To look closer into the waveform within the dominant frequency range, let's apply a filter on our cut waveforms:

In [None]:
# Filter each trace within the cut list (traces_cut)
for tr in traces_cut:
    tr.lowpass(4, 0.1)
    tr.highpass(4, 0.01)

# OR use the Squirrel with its chopper_waveforms
sq_filter = Squirrel()
for tr in sq_cut.get_waveforms():
    tr.lowpass(4, 0.1)
    tr.highpass(4, 0.01)

    sq_filter.add_volatile_waveforms([tr])

<div class="alert alert-warning">
    Filtering in <strong>Pyrocko</strong> might cause phase shifts of the waveform! Phase true filtering is done using <em>trace.transfer</em>!
</div>

And of course we should have a look again at the result.
* What has changed compared to the raw waveform?

In [None]:
# Plot of the data loaded using `load`
snuffle(traces_cut);

# OR plot of the loaded data using the squirrel
sq_filter.snuffle();

## Saving  <a class="anchor" id="sec3"></a>

We have applied multiple processing steps (cutting, filtering) to our raw waveform. The genereated waveform shall be stored now for any later use, so you don't have to apply the processing chain again. This is done using the `save` method.
So we will loop over each trace within our stream and write the trace in the same format as the one loaded (reminder: `data_GE.KTHA..HHZ_2020-10-30_11-30-26.mseed`), but adding a `processed_` flag into it: 

In [None]:
from pyrocko.io import save

# Save trace list
save(
    traces_cut,
    filename_template='processed_data_%(network)s.%(station)s.%(location)s.%(channel)s_%(tmin)s.mseed')

# Save squirrel trace list
save(
    sq_filter.get_waveforms(include_last=True),
    filename_template='processed_data_%(network)s.%(station)s.%(location)s.%(channel)s_%(tmin)s.mseed')

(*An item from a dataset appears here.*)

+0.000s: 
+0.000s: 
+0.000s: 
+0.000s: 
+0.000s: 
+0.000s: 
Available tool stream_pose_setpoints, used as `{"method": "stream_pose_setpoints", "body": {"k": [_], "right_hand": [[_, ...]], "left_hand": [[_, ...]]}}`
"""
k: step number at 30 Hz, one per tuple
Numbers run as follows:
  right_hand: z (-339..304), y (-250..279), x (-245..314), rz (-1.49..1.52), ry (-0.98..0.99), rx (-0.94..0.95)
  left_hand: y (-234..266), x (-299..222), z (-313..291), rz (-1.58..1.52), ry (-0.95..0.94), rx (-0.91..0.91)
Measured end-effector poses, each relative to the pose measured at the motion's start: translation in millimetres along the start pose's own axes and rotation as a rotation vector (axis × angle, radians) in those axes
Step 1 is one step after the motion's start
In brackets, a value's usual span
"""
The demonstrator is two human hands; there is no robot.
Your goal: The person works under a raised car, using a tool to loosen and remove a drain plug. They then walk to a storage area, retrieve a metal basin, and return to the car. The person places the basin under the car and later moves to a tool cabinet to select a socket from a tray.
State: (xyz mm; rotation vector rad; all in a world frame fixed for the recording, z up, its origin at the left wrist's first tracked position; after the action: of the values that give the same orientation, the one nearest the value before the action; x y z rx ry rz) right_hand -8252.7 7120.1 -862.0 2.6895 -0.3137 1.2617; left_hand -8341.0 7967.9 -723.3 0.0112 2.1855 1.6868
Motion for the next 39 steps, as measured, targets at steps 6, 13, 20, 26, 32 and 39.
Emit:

## Summary  <a class="anchor" id="sum"></a>

Here we have covered simple techniques to 
* **load** waveforms into an Pyrocko traces and the Pyrocko Squirrel database,
* waveform visualization techniques of the waveform and its frequency content within **Snuffler**,
* simple processing steps (**filtering** and **cutting**),
* writing of waveforms into a file (**save**).